# Boot Size



## tallone77 (26 Nov 2004)

Hey there, i was just wondering what boot size is the maximum anyone has seen someone wear.  Im asking becasue i have a size 16 and was wondering if there would be any trouble getting boots.


----------



## chrisf (26 Nov 2004)

The boots all come in various widths, and the actual sizing of combat boots is usually about two sizes below your normal shoe size (Is it that you have very long feet, or very wide feet? Or in other words, in your civvie shoes, is there an excess of toe room?).


----------



## gun plumber (26 Nov 2004)

The smallest I've seen seen was size 3 woman's which belong to my wife when see was in.
little,tiny parade boots!
A friend of mine has a large size like your and for the longest time he had to have his Mk 3 specially made for him.With the new WWB though,they came in a size that fit him properly.If the restriction on the issue of Mk 3's still exists,(there is a CANFORGEN on it,If someone calls bull.I'll post it)then the system might not be able issue you them,but will still get you 2 pairs of boots ieff the shelf.


----------



## mrosseker (26 Nov 2004)

Size 16?

Whoa.


----------



## gorf (26 Nov 2004)

I have size 15 and I can still get mukluks and jungle boots at an army surplus in Kingston, you just have to look around......that is if you have to find your own or need a replacement.


----------



## JasonH (27 Nov 2004)

I take size 14 civvies so I guess a 12 from what I understand?


----------



## Big Foot (27 Nov 2004)

I wear a 300/112 for the goretex boots, or 13.5 for all my others.

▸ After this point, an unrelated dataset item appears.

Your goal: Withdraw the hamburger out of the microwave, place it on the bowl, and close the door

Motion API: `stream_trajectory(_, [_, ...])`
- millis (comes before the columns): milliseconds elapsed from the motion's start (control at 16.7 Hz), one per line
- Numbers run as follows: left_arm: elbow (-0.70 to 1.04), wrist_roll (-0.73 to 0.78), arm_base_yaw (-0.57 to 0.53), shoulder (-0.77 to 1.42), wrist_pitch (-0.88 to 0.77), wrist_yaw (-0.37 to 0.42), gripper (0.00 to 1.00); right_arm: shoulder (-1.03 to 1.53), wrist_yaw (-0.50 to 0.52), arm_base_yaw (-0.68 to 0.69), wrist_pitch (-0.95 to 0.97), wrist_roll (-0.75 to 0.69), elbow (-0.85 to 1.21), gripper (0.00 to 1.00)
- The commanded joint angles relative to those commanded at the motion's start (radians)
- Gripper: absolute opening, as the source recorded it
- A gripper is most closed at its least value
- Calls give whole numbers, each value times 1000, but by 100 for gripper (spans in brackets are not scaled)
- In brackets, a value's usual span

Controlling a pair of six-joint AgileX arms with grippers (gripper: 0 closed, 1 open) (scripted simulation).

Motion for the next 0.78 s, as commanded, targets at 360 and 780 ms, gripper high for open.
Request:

Pretty damn big boots


----------



## steph11 (10 Nov 2008)

Hi There,

I was in the military in the past and I miss my boots so much!  I'd like to buy a pair online, but I forget my size.  And, I remember the sizing was a bit different than regular shoe sizes.

I wear a 8.5-9 womens (approx 7 mens).... I believe my combat boots were a 5E or 6E, but I cannot remember.  I believe I had the MKIII boots.

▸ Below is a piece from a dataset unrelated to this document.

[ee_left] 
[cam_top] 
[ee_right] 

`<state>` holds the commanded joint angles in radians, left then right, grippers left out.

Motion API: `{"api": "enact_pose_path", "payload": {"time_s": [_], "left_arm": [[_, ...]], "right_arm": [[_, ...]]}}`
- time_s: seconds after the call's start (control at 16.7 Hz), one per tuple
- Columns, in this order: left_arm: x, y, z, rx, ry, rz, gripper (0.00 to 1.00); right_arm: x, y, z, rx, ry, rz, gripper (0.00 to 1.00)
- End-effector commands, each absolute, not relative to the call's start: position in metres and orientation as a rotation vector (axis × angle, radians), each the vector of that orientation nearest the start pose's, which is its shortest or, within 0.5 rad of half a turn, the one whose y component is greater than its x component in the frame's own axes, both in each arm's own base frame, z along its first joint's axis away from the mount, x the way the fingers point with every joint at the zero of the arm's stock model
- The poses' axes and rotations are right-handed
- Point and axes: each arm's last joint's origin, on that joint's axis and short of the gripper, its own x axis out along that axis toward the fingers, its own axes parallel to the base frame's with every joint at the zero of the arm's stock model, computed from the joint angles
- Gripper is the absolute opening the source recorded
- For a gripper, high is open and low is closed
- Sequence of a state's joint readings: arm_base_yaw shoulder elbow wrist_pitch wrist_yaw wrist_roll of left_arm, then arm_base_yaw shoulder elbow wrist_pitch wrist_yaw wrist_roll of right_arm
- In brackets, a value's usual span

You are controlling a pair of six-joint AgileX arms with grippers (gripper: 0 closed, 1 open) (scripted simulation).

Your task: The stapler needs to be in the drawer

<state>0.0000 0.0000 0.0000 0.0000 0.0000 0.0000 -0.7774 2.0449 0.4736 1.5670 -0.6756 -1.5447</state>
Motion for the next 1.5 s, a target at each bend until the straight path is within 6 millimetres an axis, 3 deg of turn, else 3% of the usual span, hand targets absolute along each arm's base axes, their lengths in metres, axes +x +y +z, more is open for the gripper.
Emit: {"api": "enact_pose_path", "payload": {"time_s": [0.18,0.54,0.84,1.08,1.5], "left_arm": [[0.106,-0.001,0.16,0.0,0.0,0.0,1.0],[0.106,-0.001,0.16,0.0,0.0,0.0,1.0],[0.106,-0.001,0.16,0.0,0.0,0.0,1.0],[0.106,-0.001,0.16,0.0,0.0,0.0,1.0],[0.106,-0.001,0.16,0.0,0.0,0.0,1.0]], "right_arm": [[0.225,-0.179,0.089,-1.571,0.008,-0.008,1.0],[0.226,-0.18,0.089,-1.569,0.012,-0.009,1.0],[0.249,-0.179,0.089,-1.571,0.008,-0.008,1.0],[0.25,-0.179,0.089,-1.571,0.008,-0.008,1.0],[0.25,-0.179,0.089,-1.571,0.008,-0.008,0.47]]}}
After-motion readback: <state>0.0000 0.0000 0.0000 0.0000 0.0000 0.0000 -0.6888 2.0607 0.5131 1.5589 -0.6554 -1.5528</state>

Can someone help me out?  I really appreciate it!

Steph.


----------



## dapaterson (10 Nov 2008)

Combat boots are only available in two sizes:

Too small, and too big.

 >


Given the Mk III is out of production, be leery of online sellers.  I'd recommend finding a bricks and mortar store where you can try them on to ensure the fit - dependign on the manufacturer, the sizes may well be different.


----------



## steph11 (10 Nov 2008)

Thanks for your reply -- and your humour 

I was issued 2 pairs and they were the most comfortable footwear that I have ever had in my entire life!  I would have paid anything to keep them when I eventually quit the reserves. 

Does anyone know of any good surplus stores in Toronto?


----------



## Fishbone Jones (10 Nov 2008)

Greb Kodiaks are pretty much the same boot. Have a look at those.


----------



## BinRat55 (10 Nov 2008)

Steph - If you wore a 7 mens you were more than likely a 6E - the MKIII was just about on par (size-wise) with a civi running shoe. Your letter is your width - an E is about the norm while a D is narrow. These days we use what's called the Mondo-Point sizing scale. Sizes look like this - 205/90 (it's all millimeters...)

...But as Dapaterson remarked, be wary of online sellers - also, if the boots are too used you may not find the same comfort as you did your old ones seeing as how you never broke them in yourself!! Personally, I prefer the Magnum Stealth's...


----------



## Lil_T (16 Feb 2009)

gun plumber said:
			
		

> The smallest I've seen seen was *size 3 * woman's which belong to my wife when see was in.
> little,tiny parade boots!
> A friend of mine has a large size like your and for the longest time he had to have his Mk 3 specially made for him.With the new WWB though,they came in a size that fit him properly.If the restriction on the issue of Mk 3's still exists,(there is a CANFORGEN on it,If someone calls bull.I'll post it)then the system might not be able issue you them,but will still get you 2 pairs of boots ieff the shelf.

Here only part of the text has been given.